19-year-old who left MS-13 gives an inside account of the group’s inner workings

It was like an obsession,’ ex-gang member says
19-year-old who left MS-13 gives an inside account of the group’s inner workings

Wednesday, April 20, 2005
ALEXANDRIA — Jurors weighing the fate of four gang members charged in the killing of Brenda Paz heard a vivid insiders’ account of how the Mara Salvatrucha street gang works, plays and brutally enforces its rules.

During a stint on the witness stand that consumed about five hours, former gang member Stephanie L. Schwab described a gang life marked by parties fueled by drugs and beer during which gang members tattooed one another with homemade kits. Petty crimes such as car thefts and vandalism were the norm, she said, gang rapes were common, and members of rival gangs were subject to violent, random beatings.

Schwab was a critical witness in the trial of four members of Mara Salvatrucha — also called MS-13 — on trial in U.S. District Court on charges they plotted and carried out the killing of the 17-year-old Paz. Considered the largest and most violent street gang in the country, MS-13 is a growing presence across Virginia.

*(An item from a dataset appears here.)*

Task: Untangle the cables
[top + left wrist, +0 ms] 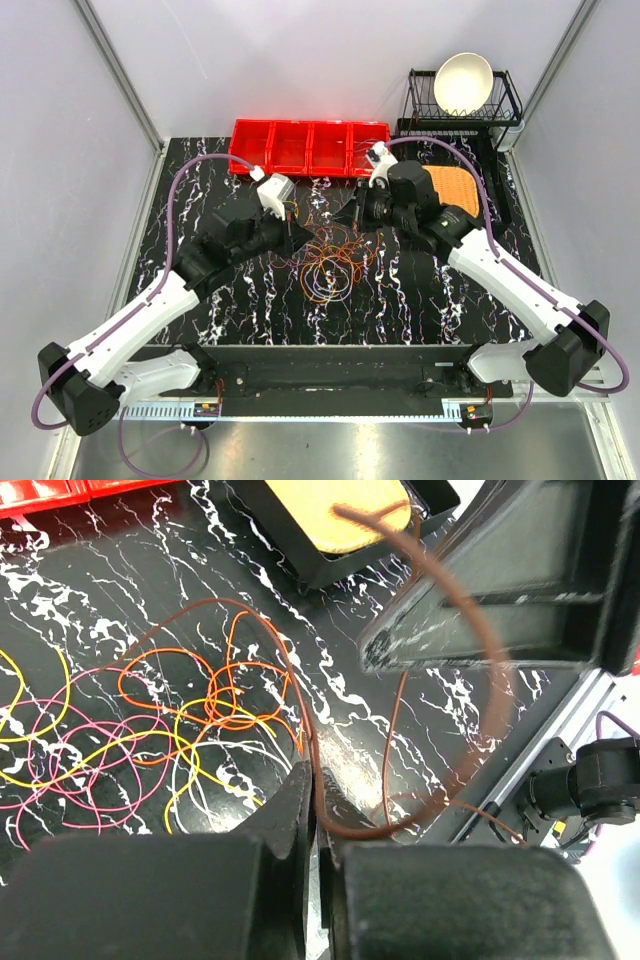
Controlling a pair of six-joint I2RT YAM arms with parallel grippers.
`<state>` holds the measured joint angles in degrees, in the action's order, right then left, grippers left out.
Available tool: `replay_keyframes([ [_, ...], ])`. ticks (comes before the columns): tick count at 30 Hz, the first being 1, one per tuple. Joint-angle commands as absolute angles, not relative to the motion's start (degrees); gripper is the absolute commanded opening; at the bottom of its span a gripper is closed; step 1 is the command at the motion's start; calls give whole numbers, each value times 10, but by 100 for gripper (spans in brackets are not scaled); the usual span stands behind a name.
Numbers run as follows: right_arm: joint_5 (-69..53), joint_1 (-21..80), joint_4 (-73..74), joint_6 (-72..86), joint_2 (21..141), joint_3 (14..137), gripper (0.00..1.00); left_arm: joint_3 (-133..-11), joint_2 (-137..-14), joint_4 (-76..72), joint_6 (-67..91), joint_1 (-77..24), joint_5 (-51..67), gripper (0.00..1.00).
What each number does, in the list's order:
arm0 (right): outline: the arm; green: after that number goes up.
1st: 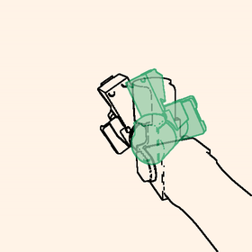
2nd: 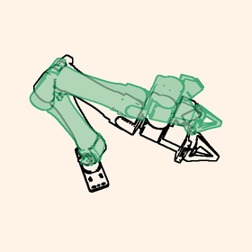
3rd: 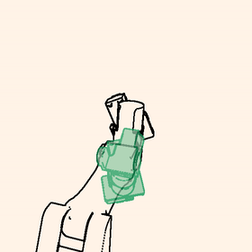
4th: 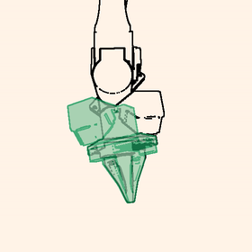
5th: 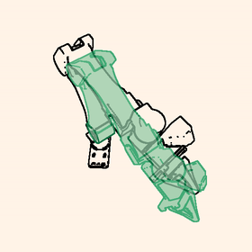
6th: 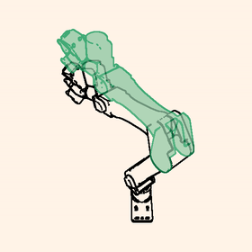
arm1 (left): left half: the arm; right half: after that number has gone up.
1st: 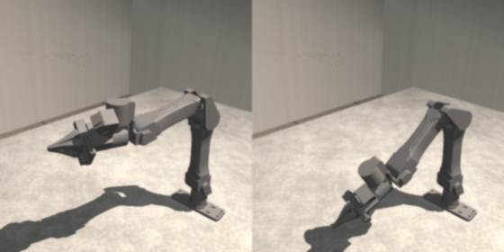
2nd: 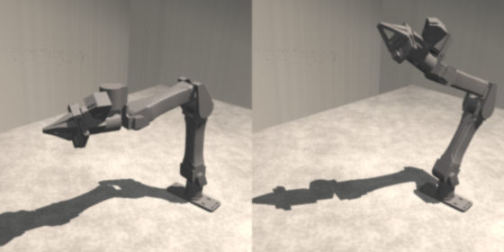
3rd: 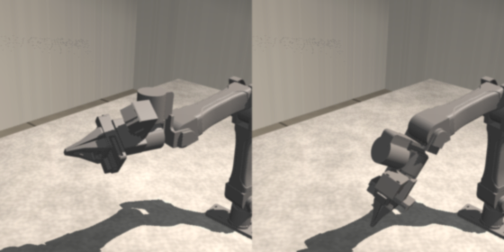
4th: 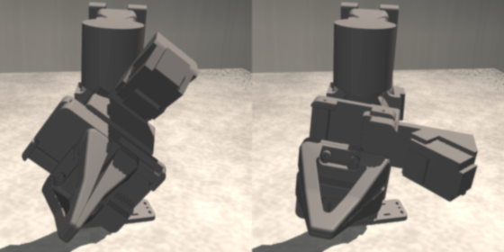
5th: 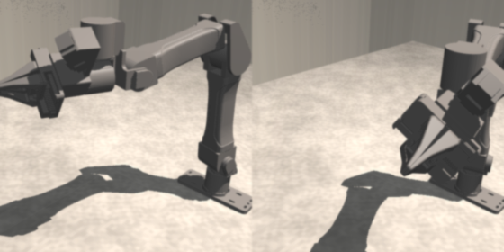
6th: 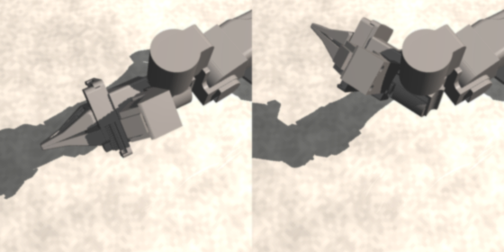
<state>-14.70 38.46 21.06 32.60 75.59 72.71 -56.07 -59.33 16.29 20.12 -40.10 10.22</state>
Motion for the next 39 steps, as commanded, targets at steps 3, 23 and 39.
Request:
replay_keyframes([
  [3,-156,383,194,340,737,715,0,-541,-576,102,207,-403,105,6],
  [23,-92,485,199,411,905,614,0,-207,-490,-69,366,-402,99,0],
  [39,-87,490,185,407,976,613,0,-125,-619,-222,413,-403,98,16],
])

Charged are Denis Rivera, 21; Oscar Antonio Grande, 25; Ismael Juarez Cisneros, 26; and Oscar Alexander Garcia-Orellana, 31. Each has pleaded not guilty, and each could get the death penalty if convicted. Prosecutors charge that Paz, who died just four weeks after voluntarily leaving the federal witness protection, was killed because she was a “snitch.”

Schwab, 19, testified that she joined the gang soon after she ran away from her Manassas home at age 12. In response to questions from Assistant U.S. Attorney Ronald L. Walutes Jr., Schwab matter-of-factly provided a glossary of gang code. Police are called “dogs,” she said, “homeboy” means gang member and weapons are referred to as “guitars.”

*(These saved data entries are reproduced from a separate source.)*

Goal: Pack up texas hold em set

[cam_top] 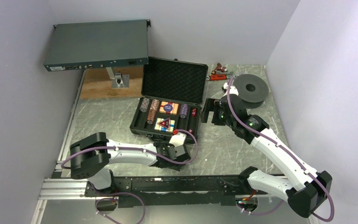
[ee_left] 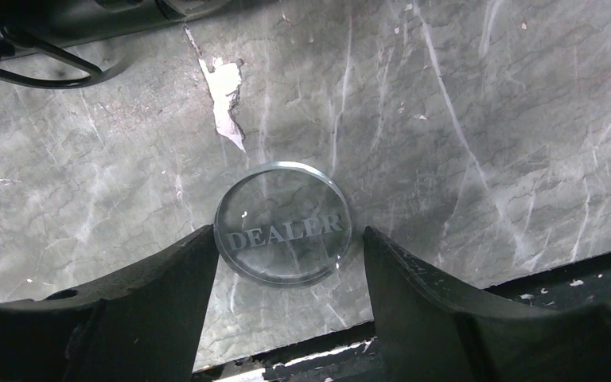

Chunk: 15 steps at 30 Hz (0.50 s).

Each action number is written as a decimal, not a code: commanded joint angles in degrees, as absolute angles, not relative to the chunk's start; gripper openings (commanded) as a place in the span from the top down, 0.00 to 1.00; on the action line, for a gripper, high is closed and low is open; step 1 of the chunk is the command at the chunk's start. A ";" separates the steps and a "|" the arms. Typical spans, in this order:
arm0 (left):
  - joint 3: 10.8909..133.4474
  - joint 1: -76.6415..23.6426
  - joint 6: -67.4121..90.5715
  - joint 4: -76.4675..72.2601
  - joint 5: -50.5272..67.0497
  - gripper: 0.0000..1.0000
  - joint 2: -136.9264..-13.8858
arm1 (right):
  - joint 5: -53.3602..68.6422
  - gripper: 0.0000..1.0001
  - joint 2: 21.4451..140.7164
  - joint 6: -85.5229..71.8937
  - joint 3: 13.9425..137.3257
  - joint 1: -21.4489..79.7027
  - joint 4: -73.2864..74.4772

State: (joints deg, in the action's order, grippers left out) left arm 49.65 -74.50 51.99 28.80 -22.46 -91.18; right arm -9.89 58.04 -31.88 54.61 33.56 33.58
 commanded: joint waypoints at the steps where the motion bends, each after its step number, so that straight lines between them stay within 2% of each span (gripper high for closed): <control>1: 49.80 -74.88 53.35 30.05 -21.94 0.29 -94.35 | -9.49 0.00 56.56 -31.07 54.58 33.39 33.40; 4: 50.30 -74.88 53.63 30.76 -22.04 0.30 -94.82 | -9.49 0.00 56.41 -31.11 54.42 33.39 33.46; 11: 50.35 -74.88 54.93 31.95 -22.34 0.24 -94.83 | -9.37 0.00 56.21 -30.94 54.14 33.38 33.49; 15: 50.96 -74.88 55.63 33.22 -22.60 0.24 -95.20 | -9.22 0.00 56.13 -30.94 54.14 33.32 33.49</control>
State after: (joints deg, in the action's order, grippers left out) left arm 51.18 -74.50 53.91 29.87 -22.65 -92.49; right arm -9.87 57.36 -31.66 54.22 33.56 33.87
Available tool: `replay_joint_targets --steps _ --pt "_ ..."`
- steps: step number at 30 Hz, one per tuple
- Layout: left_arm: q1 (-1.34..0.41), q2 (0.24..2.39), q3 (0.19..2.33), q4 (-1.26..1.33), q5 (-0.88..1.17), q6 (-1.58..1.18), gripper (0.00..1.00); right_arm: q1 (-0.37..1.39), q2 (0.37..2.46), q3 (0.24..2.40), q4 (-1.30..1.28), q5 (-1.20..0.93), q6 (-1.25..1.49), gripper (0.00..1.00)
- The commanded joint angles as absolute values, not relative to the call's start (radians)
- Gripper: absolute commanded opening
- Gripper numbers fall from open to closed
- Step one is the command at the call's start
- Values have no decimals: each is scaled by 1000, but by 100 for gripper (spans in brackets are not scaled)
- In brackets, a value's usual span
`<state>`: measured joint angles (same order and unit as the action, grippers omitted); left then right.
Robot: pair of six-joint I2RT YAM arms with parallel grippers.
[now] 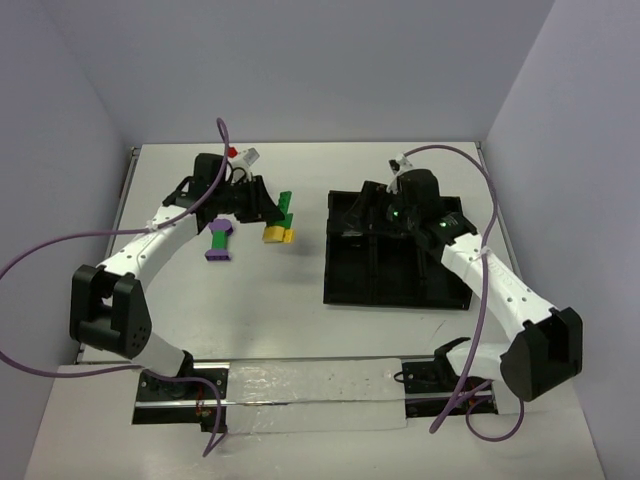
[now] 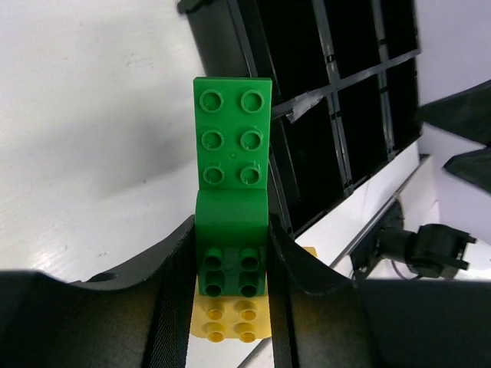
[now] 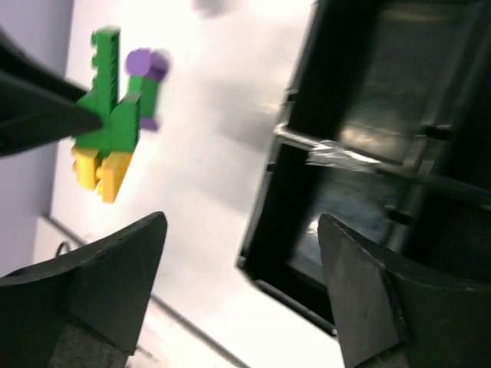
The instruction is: Sort the legos into containers by color
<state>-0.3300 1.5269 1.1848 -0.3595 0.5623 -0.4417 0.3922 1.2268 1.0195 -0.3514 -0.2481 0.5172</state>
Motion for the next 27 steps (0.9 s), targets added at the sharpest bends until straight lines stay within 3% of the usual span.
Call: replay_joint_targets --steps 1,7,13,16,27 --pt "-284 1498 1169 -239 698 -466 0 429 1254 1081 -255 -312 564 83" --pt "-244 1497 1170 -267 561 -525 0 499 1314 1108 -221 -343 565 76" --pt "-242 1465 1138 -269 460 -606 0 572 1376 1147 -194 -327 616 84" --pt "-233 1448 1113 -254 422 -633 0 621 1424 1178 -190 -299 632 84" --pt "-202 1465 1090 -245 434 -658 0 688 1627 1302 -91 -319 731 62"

“You have to have street smarts to figure it out,” she said.

She also catalogued a list of gang rules: never wear red, because it’s the color of a rival gang; never associate with a rival gang member; and never, ever cooperate with police. The penalty for the latter offense, she said, was a “green-light,” gang code for an order to kill.

Schwab said she had been punished for breaking the gang’s rules. For talking to a rival gang member, her boyfriend burned her arm with a cigarette, she testified.

Schwab’s testimony is considered key to the trial because prosecutors have little physical evidence against the defendants. Paz’s body, riddled with more than a dozen stab wounds, was found on a bank of the Shenandoah River on July 17, 2003.

To prove their case, prosecutors are relying on a series of telephone conversations taped between May and August 2003. Most of the phone calls involve Rivera, who is accused of masterminding the murder plot from his jail cell, where he was awaiting trial on a gang-related murder. Paz, his former girlfriend, was to testify against him.

Prosecutors concede that Rivera is never heard to explicitly order Paz to be killed. But they contend his conversations are laced with gang code words that are fully understood only by gang members. Schwab was called to the witness stand to help crack that code for jurors.

Schwab said she came to know Paz in early 2003 when Paz was living in an apartment in Silver Spring, Md. What Schwab didn’t know was that the apartment was actually an FBI safehouse, where Paz was staying while awaiting placement in the witness-protection program.

Schwab lived at the house for about six weeks. She said up to 15 people routinely spent the night there. Inside the apartment were “three or four” homemade tattooing machines, she said, where gang members festooned each other’s bodies. Parties were common and sex was rampant, she said.

She described how gang members panhandled on the street and ran scams to get money to pay for drugs and beer. She described how she and Paz once hustled a man by promising him sex for $50, and then reneging.

“We left him in the van,” she said with a laugh.

Long before she met Paz, Schwab said she came to consider the gang as her family. At age 15, she gave birth to a child fathered by an MS-13 member, she said.

“I cared about them because they were the only people that I had,” she said. “They were always there for me.”

“I loved it,” she added. “It was like an obsession.”

But Schwab’s testimony also undermined the prosecution’s portrayal of MS-13 as an efficient organization that routinely “green-lighted” members who were talking to authorities. Under an aggressive cross-examination from defense lawyer David Baugh, Schwab said she knew of numerous gang members who had been green-lighted, but none that had actually been killed.

“They don’t always catch them, and they don’t always know where they are,” she said.

Baugh also challenged Schwab’s credibility. Looking at a photograph of a man taken inside the Maryland apartment, Schwab at first testified that he was just partying with gang members. But confronted with her earlier testimony in front of a grand jury, she later admitted the man in the photo had paid for sex with another woman staying in the apartment.

Schwab, now married and the mother of two children, said she decided to leave the gang last year.

“I just think it’s all dumb now,” she said.